(Stored records)
Segment Open
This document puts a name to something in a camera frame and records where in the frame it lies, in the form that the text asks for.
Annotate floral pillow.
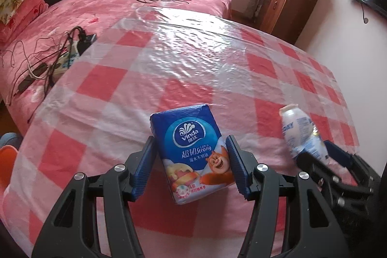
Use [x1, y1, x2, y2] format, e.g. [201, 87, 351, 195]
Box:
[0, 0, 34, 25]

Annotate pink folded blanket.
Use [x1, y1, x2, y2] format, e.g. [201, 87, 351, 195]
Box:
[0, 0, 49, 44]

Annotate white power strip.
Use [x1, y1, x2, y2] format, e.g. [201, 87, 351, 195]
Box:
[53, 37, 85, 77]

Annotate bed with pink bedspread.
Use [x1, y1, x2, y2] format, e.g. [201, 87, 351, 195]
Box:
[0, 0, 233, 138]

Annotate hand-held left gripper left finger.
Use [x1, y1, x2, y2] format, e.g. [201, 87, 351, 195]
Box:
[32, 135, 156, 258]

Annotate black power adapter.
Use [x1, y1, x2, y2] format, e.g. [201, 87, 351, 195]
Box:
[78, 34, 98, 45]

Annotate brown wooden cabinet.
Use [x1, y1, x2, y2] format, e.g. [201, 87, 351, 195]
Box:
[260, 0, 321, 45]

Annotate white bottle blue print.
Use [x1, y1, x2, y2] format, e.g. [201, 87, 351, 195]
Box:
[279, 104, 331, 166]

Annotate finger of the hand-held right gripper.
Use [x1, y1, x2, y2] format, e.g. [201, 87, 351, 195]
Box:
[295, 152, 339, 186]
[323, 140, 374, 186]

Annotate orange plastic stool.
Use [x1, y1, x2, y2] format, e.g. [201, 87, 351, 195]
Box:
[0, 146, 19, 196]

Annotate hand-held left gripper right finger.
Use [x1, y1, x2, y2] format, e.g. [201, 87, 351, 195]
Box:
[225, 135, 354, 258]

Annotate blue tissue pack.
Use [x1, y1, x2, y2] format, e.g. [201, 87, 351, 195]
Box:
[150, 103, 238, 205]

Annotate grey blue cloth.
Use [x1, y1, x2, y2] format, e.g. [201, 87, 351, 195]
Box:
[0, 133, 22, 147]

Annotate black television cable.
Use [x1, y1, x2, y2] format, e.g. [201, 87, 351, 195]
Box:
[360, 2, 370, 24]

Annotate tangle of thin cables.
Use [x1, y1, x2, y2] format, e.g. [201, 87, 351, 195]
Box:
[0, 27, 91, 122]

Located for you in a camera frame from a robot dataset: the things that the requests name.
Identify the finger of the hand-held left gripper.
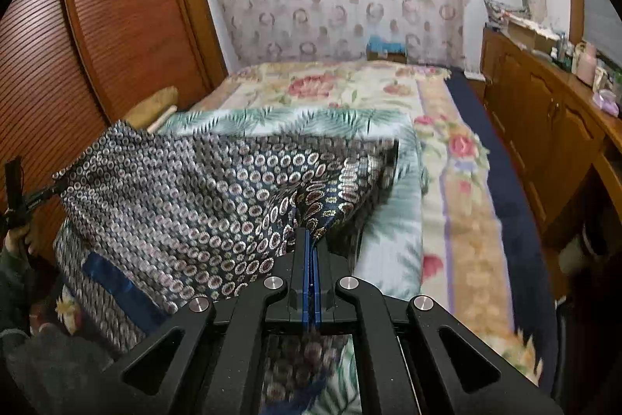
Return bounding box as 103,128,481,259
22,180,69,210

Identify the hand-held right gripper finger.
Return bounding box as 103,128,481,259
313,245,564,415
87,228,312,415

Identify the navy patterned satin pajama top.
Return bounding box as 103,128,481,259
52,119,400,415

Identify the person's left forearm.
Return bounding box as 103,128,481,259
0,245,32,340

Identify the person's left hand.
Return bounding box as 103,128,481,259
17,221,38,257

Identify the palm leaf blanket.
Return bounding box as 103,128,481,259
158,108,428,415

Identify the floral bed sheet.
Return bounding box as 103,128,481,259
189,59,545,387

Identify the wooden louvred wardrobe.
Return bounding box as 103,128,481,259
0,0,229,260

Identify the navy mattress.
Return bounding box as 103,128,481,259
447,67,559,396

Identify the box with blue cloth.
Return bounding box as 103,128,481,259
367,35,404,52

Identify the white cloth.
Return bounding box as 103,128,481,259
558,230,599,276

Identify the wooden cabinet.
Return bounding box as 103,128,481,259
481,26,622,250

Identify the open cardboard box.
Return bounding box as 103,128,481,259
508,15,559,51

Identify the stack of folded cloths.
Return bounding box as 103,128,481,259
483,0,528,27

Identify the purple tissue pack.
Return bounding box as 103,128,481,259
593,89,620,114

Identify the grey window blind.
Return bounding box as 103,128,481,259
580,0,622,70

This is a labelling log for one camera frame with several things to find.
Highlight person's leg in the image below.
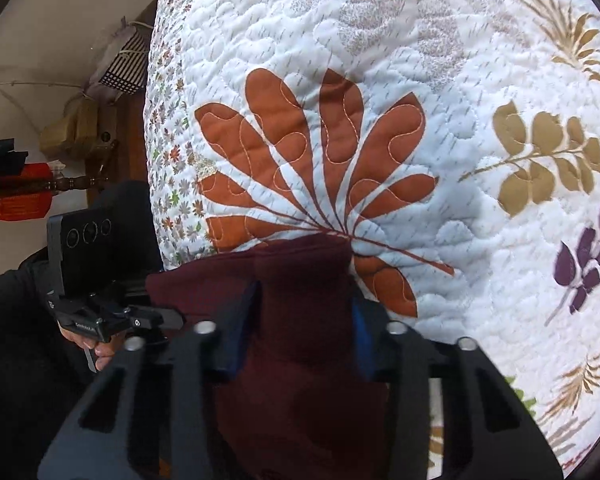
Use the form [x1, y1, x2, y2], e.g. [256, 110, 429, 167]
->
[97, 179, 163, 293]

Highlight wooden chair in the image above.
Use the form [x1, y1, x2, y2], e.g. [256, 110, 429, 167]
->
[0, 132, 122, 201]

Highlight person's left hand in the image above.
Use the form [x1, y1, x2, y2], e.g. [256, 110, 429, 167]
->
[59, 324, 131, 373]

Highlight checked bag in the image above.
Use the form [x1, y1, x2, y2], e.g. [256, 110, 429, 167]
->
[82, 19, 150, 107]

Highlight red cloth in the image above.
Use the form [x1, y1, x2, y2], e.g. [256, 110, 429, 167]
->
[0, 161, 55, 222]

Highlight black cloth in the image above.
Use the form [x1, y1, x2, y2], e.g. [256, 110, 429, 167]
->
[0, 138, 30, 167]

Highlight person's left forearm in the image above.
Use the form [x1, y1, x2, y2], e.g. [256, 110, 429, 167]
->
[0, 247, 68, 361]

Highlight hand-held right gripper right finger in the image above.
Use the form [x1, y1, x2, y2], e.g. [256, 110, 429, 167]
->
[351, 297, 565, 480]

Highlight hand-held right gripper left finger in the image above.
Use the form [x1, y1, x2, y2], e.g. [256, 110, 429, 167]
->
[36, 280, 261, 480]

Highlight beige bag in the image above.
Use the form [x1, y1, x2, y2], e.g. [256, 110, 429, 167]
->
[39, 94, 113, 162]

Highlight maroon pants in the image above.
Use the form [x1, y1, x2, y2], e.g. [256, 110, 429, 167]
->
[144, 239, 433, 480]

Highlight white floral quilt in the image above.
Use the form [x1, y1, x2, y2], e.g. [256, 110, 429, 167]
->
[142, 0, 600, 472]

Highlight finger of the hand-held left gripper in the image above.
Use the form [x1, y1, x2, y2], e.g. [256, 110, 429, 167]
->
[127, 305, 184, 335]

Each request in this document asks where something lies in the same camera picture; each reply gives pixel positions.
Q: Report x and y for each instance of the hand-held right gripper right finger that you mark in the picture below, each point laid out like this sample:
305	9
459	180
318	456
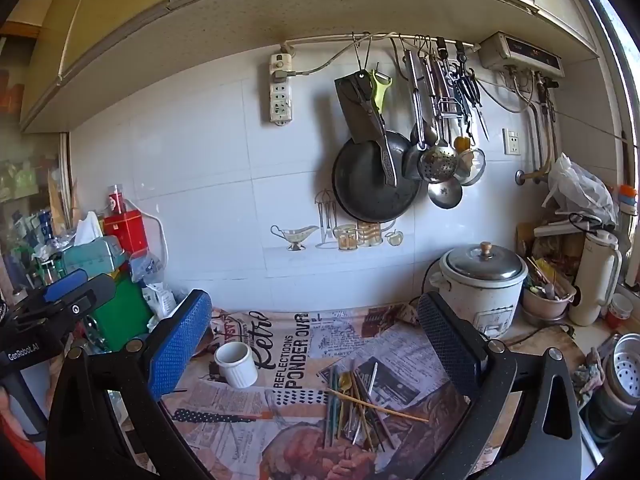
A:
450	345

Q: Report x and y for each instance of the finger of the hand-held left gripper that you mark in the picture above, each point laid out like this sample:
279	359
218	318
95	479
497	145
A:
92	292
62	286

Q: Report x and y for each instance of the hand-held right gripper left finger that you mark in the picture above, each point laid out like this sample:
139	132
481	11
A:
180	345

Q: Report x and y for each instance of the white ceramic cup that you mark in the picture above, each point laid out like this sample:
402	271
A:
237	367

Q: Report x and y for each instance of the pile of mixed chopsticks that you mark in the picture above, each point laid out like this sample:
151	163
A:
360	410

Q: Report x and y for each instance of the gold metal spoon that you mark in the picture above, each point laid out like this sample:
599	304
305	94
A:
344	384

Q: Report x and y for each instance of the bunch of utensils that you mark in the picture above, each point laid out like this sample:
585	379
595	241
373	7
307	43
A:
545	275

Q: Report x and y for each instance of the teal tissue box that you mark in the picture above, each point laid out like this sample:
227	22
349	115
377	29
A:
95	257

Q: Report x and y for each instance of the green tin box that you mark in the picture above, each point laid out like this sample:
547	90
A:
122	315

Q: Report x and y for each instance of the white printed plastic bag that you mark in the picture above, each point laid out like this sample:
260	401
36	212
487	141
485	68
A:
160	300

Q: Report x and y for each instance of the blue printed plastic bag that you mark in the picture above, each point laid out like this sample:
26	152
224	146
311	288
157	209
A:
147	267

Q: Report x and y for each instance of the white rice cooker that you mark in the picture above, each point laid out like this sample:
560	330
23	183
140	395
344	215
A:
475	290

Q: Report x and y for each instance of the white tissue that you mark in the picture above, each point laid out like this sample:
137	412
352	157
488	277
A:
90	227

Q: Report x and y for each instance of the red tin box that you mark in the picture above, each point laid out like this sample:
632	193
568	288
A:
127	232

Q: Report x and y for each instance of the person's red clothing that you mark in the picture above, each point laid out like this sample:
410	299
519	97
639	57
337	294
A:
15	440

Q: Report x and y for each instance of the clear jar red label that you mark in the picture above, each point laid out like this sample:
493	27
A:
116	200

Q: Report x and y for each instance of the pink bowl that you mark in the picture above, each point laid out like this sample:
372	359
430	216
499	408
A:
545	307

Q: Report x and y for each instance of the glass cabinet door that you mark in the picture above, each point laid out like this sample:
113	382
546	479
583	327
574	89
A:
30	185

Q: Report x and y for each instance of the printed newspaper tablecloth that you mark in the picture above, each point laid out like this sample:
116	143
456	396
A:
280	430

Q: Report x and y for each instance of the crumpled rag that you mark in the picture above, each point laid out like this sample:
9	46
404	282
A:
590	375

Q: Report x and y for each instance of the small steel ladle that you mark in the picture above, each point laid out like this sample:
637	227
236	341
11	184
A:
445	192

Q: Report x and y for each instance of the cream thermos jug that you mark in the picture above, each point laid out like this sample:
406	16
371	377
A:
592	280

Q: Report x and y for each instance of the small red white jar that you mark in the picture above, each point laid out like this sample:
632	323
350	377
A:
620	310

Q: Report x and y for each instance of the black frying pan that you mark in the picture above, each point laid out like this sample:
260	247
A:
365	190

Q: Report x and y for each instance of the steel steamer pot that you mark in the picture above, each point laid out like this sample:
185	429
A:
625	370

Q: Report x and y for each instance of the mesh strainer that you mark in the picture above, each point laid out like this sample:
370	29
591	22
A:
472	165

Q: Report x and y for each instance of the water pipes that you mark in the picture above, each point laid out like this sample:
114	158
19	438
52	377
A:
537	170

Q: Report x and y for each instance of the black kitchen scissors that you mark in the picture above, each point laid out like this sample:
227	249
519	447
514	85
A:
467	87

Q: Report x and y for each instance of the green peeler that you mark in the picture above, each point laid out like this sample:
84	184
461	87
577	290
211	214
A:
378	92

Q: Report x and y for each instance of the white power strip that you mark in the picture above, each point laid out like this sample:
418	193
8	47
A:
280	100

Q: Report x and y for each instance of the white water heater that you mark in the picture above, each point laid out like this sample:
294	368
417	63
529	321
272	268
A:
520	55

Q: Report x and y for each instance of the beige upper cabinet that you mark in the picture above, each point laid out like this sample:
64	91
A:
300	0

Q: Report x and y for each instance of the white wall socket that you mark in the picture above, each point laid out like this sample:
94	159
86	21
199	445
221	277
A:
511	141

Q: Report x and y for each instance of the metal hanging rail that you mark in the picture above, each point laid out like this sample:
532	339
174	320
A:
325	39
Segment Closed
• **Activity**: Restate exactly, please, only the lines between the start of the data and the line containing "Annotate white bottle blue print.", both ends included, skipping the pictures.

• **Worked solution**:
This document puts a name to something in a camera frame and records where in the frame it lies, in the form that the text asks for.
Annotate floral pillow.
Use [x1, y1, x2, y2] format, e.g. [201, 87, 351, 195]
Box:
[0, 0, 34, 25]

Annotate pink folded blanket.
Use [x1, y1, x2, y2] format, e.g. [201, 87, 351, 195]
Box:
[0, 0, 49, 44]

Annotate white power strip.
Use [x1, y1, x2, y2] format, e.g. [201, 87, 351, 195]
Box:
[53, 37, 85, 77]

Annotate bed with pink bedspread.
Use [x1, y1, x2, y2] format, e.g. [201, 87, 351, 195]
Box:
[0, 0, 233, 138]

Annotate hand-held left gripper left finger.
Use [x1, y1, x2, y2] format, e.g. [201, 87, 351, 195]
Box:
[32, 135, 156, 258]

Annotate black power adapter.
Use [x1, y1, x2, y2] format, e.g. [201, 87, 351, 195]
Box:
[78, 34, 98, 45]

Annotate brown wooden cabinet.
Use [x1, y1, x2, y2] format, e.g. [201, 87, 351, 195]
Box:
[260, 0, 321, 45]

Annotate white bottle blue print.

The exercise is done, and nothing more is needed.